*** Opening of Extracted records ***

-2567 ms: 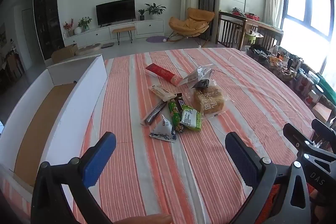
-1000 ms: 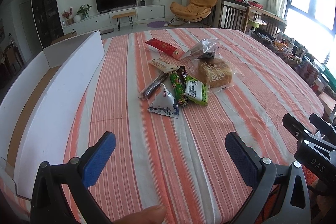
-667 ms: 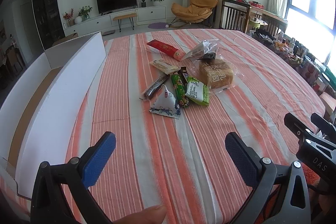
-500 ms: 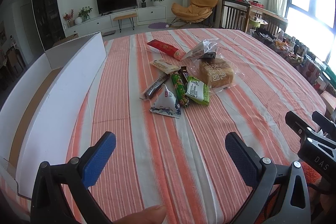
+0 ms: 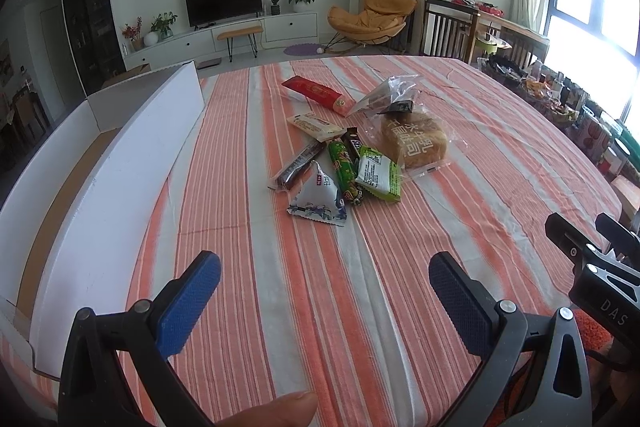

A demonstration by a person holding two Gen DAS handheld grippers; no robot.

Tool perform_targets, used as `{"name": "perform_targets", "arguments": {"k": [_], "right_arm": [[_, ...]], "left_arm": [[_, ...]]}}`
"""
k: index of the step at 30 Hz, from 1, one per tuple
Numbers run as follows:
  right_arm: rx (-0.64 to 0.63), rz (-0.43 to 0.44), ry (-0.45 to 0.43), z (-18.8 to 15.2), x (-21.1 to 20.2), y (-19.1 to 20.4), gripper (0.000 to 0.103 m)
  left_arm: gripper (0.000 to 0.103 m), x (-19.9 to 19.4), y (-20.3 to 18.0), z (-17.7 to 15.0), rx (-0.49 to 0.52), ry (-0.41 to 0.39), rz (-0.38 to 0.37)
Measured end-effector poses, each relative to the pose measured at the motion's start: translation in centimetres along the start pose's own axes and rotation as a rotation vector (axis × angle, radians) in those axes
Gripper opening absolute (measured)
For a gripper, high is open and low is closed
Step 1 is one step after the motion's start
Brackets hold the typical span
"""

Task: Organize snacks

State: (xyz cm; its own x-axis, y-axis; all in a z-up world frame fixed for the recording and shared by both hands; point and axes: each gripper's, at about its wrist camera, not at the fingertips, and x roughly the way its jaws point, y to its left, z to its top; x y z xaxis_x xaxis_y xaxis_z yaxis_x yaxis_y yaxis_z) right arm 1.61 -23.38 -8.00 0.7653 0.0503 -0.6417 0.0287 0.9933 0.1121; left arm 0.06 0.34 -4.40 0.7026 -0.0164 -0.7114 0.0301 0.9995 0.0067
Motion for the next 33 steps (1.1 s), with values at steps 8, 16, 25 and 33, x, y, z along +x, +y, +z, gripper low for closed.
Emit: {"name": "perform_targets", "arguments": {"k": [8, 16, 25, 33], "right_arm": [[0.001, 0.000, -0.001, 0.03, -0.04, 0.05, 0.096], [0.000, -0.001, -0.001, 0.03, -0.07, 0.06, 0.096], [0.000, -0.001, -0.002, 0.00, -0.06, 0.04, 0.096], [0.000, -0.002, -0.003, -0.05, -0.03, -0.01, 0.096]], "left_arm": [[0.103, 0.09, 0.07, -0.03, 0.002, 0.004, 0.002], [0.103, 0.10, 0.08, -0.04, 0.002, 0.004, 0.001], [0.103, 0.25, 0.05, -0.18, 0.001, 0.010, 0.001], [0.103, 0.37, 0.03, -0.31, 0.001, 0.013, 0.001]]}}
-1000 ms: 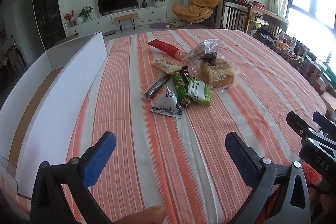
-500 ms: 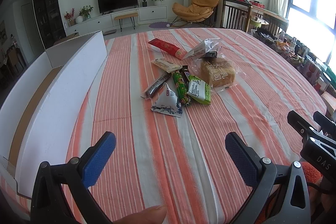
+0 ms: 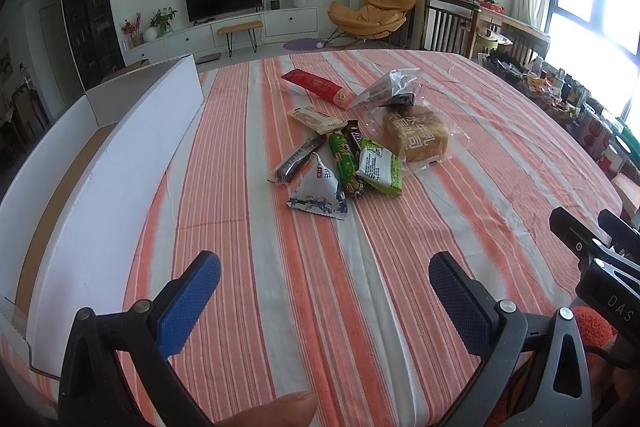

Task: Organize snacks

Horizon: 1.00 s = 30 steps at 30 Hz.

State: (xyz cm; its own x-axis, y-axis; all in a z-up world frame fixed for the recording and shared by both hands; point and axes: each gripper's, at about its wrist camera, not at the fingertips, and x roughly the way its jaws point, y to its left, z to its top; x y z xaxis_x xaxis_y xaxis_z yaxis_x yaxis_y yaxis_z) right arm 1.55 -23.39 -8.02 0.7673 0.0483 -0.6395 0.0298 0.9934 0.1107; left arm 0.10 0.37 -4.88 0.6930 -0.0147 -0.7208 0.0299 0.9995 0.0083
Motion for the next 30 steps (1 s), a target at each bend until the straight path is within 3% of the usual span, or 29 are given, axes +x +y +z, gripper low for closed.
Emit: {"name": "perform_targets", "arguments": {"k": [15, 23, 30], "right_arm": [[0.000, 0.000, -0.001, 0.0, 0.0, 0.0, 0.096], [0.000, 0.000, 0.001, 0.0, 0.0, 0.0, 0.096], [0.004, 0.006, 0.011, 0.2, 0.1, 0.3, 0.096]], "left_arm": [[0.103, 0.9, -0.1, -0.5, -0.002, 0.024, -0.002], [0.103, 2.2, 0.5, -1.1, -0.021, 0.082, -0.014], [0.103, 5.1, 1.7, -2.2, -0.058, 0.182, -0.008]]}}
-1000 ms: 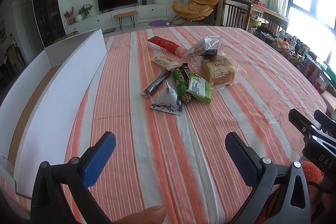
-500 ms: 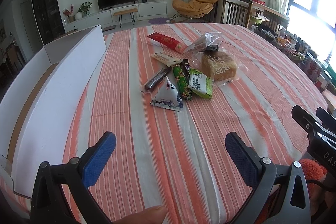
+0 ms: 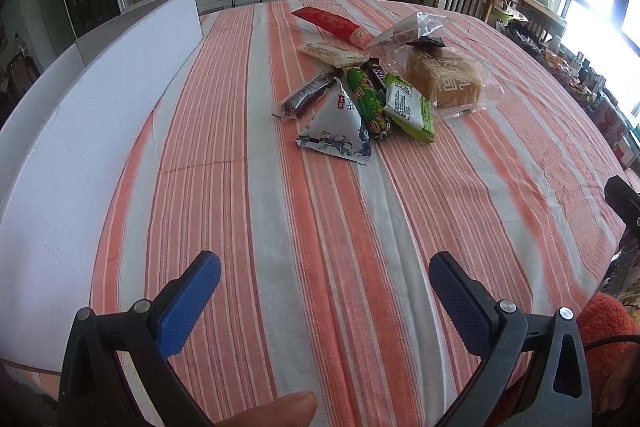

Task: Organize snacks
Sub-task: 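Move the left tool toward the white triangular snack bag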

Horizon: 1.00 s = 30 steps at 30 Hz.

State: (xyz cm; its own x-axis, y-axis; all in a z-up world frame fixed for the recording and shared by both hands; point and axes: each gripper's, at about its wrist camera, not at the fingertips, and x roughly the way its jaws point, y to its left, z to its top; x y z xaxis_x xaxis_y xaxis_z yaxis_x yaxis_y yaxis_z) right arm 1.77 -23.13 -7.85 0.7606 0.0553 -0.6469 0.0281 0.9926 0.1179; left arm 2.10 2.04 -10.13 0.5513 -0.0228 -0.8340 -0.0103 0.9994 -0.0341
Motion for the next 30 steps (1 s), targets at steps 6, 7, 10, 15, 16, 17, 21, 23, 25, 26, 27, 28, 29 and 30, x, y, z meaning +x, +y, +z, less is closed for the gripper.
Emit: {"name": "perform_targets", "arguments": {"k": [6, 7, 10, 15, 16, 17, 21, 23, 25, 26, 27, 28, 29, 30], "right_arm": [[0.001, 0.002, 0.001, -0.1, 0.0, -0.1, 0.096], [0.001, 0.003, 0.002, -0.1, 0.0, -0.1, 0.096], [0.002, 0.003, 0.001, -0.1, 0.1, -0.2, 0.096], [0.002, 0.004, 0.003, -0.2, 0.1, -0.3, 0.096], [0.003, 0.005, 0.004, -0.2, 0.1, -0.3, 0.096], [0.003, 0.005, 0.004, -0.3, 0.2, -0.2, 0.096], [0.003, 0.005, 0.003, -0.2, 0.2, -0.2, 0.096], [0.003, 0.004, 0.003, -0.2, 0.2, -0.3, 0.096], [0.003, 0.004, 0.002, -0.2, 0.2, -0.3, 0.096], [0.003, 0.005, 0.001, -0.2, 0.2, -0.3, 0.096], [0.003, 0.005, 0.002, -0.2, 0.2, -0.3, 0.096], [0.003, 0.004, 0.002, -0.2, 0.1, -0.3, 0.096], [0.003, 0.004, 0.002, -0.2, 0.1, -0.3, 0.096], [0.003, 0.004, 0.002, -0.2, 0.1, -0.3, 0.096]], "left_arm": [[0.103, 2.2, 0.7, -0.7, -0.008, 0.065, 0.032], [0.103, 2.5, 0.8, -0.8, -0.008, 0.073, 0.039], [0.103, 2.6, 0.8, -1.0, -0.002, 0.062, 0.047], [0.103, 2.6, 1.1, -1.0, -0.007, 0.063, 0.045], [0.103, 2.7, 1.1, -0.9, -0.007, 0.063, 0.045], [0.103, 2.7, 1.1, -0.9, -0.007, 0.063, 0.044], [0.103, 2.7, 1.1, -0.8, -0.006, 0.063, 0.044], [0.103, 2.7, 1.1, -0.8, -0.005, 0.066, 0.044], [0.103, 2.7, 1.1, -0.7, -0.007, 0.074, 0.044], [0.103, 2.7, 1.1, -0.7, -0.008, 0.077, 0.044], [0.103, 2.7, 1.1, -0.7, -0.009, 0.080, 0.045], [0.103, 2.7, 1.2, -0.7, -0.009, 0.083, 0.045], [0.103, 2.8, 1.1, -0.6, -0.010, 0.085, 0.046], [0.103, 2.8, 1.2, -0.6, -0.010, 0.087, 0.045]]}}
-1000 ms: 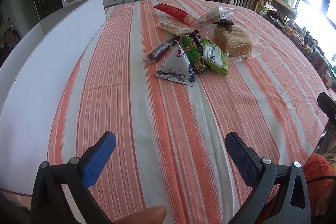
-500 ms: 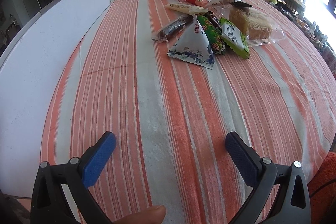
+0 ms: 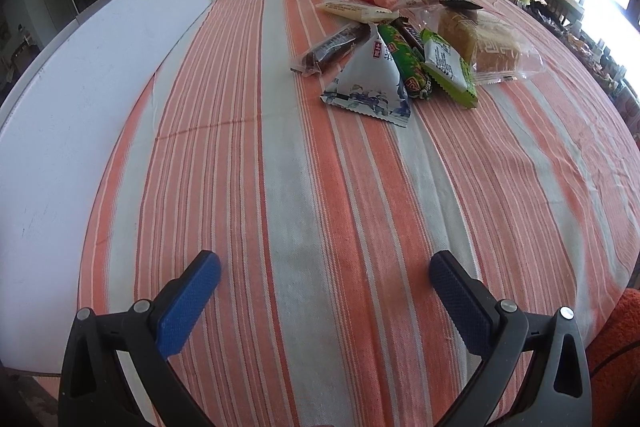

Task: Organize snacks
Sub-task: 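Move the left tool toward the white triangular snack bag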

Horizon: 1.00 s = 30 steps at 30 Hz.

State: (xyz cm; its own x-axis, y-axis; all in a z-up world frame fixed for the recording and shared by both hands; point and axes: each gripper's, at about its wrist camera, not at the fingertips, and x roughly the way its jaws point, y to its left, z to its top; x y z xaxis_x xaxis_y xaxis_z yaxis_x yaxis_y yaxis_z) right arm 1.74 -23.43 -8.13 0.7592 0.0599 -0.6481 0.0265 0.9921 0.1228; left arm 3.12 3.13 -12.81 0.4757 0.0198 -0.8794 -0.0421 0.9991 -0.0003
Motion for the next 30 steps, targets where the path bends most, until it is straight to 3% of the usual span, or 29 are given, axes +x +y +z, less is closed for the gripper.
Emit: {"name": "perform_targets", "arguments": {"k": [16, 24, 30], "right_arm": [[0.002, 0.001, -0.001, 0.0, 0.0, 0.0, 0.096], [0.031, 0.018, 0.012, -0.1, 0.4, 0.0, 0.096], [0.035, 0.020, 0.015, -0.1, 0.5, 0.0, 0.096]], "left_arm": [[0.103, 0.0, 0.0, -0.3, 0.033, -0.041, -0.016], [0.103, 0.0, 0.5, -0.2, 0.067, -0.009, -0.043], [0.103, -0.4, 2.4, 1.3, -0.034, -0.007, -0.157]]}}
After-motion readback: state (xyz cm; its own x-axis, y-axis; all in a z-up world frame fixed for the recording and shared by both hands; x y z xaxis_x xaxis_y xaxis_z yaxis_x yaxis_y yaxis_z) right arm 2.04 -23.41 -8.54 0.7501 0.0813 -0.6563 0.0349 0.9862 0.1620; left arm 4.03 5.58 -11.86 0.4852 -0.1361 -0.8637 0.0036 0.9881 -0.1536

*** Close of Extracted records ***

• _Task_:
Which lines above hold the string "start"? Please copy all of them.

• _Written solution_:
Measured end-effector poses, each relative to the pose measured at the motion's start: translation in centimetres along the start pose's own axes and rotation as a rotation vector (axis × angle, radians) in those axes
Step 1 is one step after the motion's start

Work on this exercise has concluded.